• _Task item_
All lines of the listing that contain "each" should be shown in full.

———

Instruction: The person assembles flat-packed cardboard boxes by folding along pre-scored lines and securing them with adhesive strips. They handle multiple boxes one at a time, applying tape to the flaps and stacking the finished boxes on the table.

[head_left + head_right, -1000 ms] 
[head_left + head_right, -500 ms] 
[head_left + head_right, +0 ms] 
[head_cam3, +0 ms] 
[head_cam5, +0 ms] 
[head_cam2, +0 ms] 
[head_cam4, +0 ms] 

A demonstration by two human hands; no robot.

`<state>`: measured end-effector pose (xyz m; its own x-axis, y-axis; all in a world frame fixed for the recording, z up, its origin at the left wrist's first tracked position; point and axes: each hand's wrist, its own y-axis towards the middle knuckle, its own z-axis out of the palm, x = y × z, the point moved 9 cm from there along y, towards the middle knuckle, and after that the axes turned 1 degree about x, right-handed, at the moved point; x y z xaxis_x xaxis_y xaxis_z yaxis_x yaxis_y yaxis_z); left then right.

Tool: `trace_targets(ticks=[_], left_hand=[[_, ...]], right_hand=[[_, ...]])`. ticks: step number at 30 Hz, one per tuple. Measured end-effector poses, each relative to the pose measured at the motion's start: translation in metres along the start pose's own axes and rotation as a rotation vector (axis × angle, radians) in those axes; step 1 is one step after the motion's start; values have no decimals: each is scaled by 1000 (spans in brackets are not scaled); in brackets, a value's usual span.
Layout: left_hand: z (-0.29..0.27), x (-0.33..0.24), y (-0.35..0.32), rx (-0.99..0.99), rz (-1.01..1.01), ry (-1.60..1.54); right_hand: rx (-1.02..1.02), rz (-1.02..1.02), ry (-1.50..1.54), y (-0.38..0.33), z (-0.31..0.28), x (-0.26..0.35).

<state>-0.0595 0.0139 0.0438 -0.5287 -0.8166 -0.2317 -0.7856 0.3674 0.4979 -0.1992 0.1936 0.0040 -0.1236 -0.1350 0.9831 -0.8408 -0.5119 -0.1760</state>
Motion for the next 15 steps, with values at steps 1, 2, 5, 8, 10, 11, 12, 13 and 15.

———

• _Final answer_
`<state>`: measured end-effector pose (xyz m; its own x-axis, y-axis; all in a world frame fixed for the recording, z up, its origin at the left wrist's first tracked position; point and axes: each hand's wrist, its own y-axis towards the middle knuckle, its own z-axis out of the palm, x = y × z, the point moved 9 cm from there along y, towards the middle knuckle, and after that the axes turned 1 degree about x, right-handed, at the moved point; x y z xaxis_x xaxis_y xaxis_z yaxis_x yaxis_y yaxis_z); left then right.
Tool: `trace_targets(ticks=[_], left_hand=[[_, ...]], right_hand=[[_, ...]])`. ticks: step number at 30 Hz, one per tuple. Measured end-effector poses, each relative to the pose measured at the motion's start: translation in metres along the start pose's own axes and rotation as a rotation vector (axis × angle, radians) in those axes; step 1 is one step after the motion's start; values have no decimals: each is scaled by 1000 (spans in brackets are not scaled); in brackets, a value's usual span.

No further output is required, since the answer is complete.